Suddenly, those dates are upon us. And 24-hour theater, Manno said, is akin to hurling oneself, and one's fellow thespians, over a precipice.
It all begins with one scribe writing a scene. The actors seize that and start memorizing, while a second writer cooks up scene 2.
And the train rolls down the track, with whoever hopped on board shaping the journey.
“It's a madcap, intense and remarkable experience,” said Manno, adding that the results depend on those who show up tonight in the Little Theater, at Peninsula College's main campus at 1502 E. Lauridsen Blvd.
At 8 p.m. Saturday, everyone else out there in the community is invited to come see this blend of creativity, collaboration and improvisation at the Little Theater.
“It can either be a train wreck,” Manno acknowledged, “or a rollercoaster — the best kind of rollercoaster.”
In his theatrical life, the train wreck has never happened, Manno added. He fully expects Saturday night's show to be great fun to watch. And this performance is neither predictable nor expensive: Admission is a suggested $5 to $10 donation, with proceeds to benefit the Peninsula College Drama Department's future productions.
Peck-Collier is eager to get on with the experiment.

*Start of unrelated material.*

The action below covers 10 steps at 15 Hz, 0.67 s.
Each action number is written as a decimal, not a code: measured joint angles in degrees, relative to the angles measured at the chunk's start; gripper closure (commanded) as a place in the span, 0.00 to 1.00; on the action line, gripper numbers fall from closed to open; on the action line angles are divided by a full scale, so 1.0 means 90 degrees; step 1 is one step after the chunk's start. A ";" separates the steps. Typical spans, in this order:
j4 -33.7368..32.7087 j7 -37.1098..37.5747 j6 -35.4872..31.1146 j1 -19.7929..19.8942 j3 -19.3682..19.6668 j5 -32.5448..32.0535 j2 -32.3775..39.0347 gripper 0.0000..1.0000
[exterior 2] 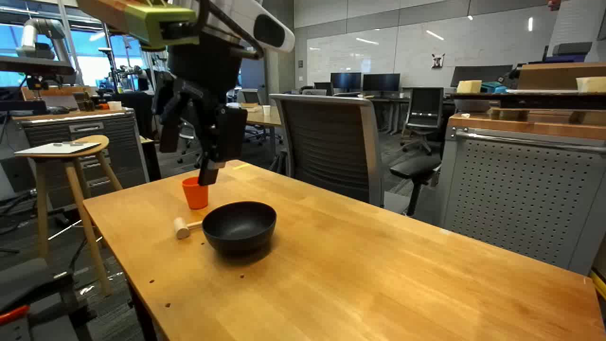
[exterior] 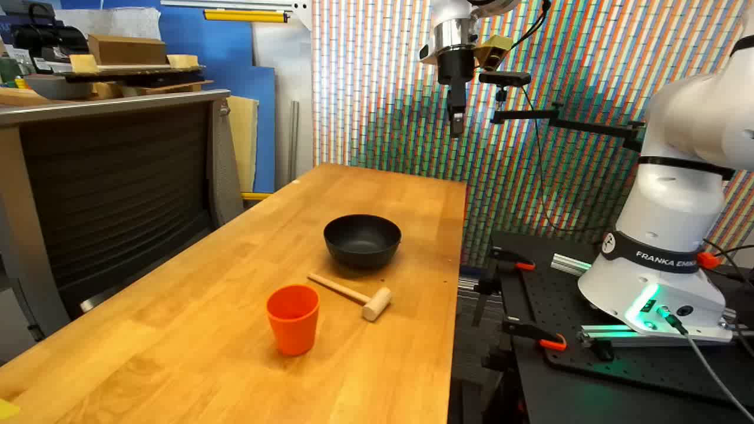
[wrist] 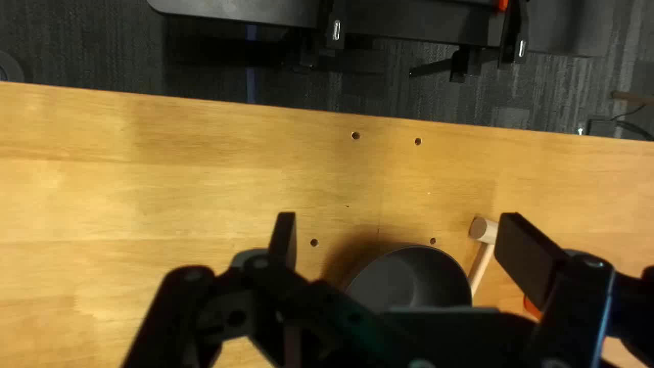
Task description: Put the orange cup inside the black bowl
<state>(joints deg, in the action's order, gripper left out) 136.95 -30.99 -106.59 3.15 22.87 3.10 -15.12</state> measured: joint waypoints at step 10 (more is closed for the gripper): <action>0.0085 0.0168 -0.0382 0.0117 -0.0296 0.0001 0.0039 0.00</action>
<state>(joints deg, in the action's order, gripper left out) 137.71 -29.48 -110.03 4.20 20.21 3.11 -14.77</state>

“In my experience, such things have always brought people closer together,” he said, “and produced something special to be shared with others.”
With Manno spearheading the project, Peck-Collier feels especially confident. He's worked with Manno on productions from “The Rocky Horror Show” at Peninsula College in 2010 to “No Exit” at the Port Angeles Community Playhouse earlier this month.
“I have found that things he has a hand in have a tendency to run smoothly,” Peck-Collier said of Manno. He attributes this to the fact that Manno is also a classically trained harpist, and a man who helps fellow performers sharpen their focus.
To find out more about the 24-Hour Theatre Festival and about Manno's next Peninsula College production, “Equus,” phone 360-670-2067 or email firstname.lastname@example.org. Auditions for “Equus” are slated for Jan. 3-4 in the Little Theater at Peninsula College, and the play will take the stage March 1, 2 and 3.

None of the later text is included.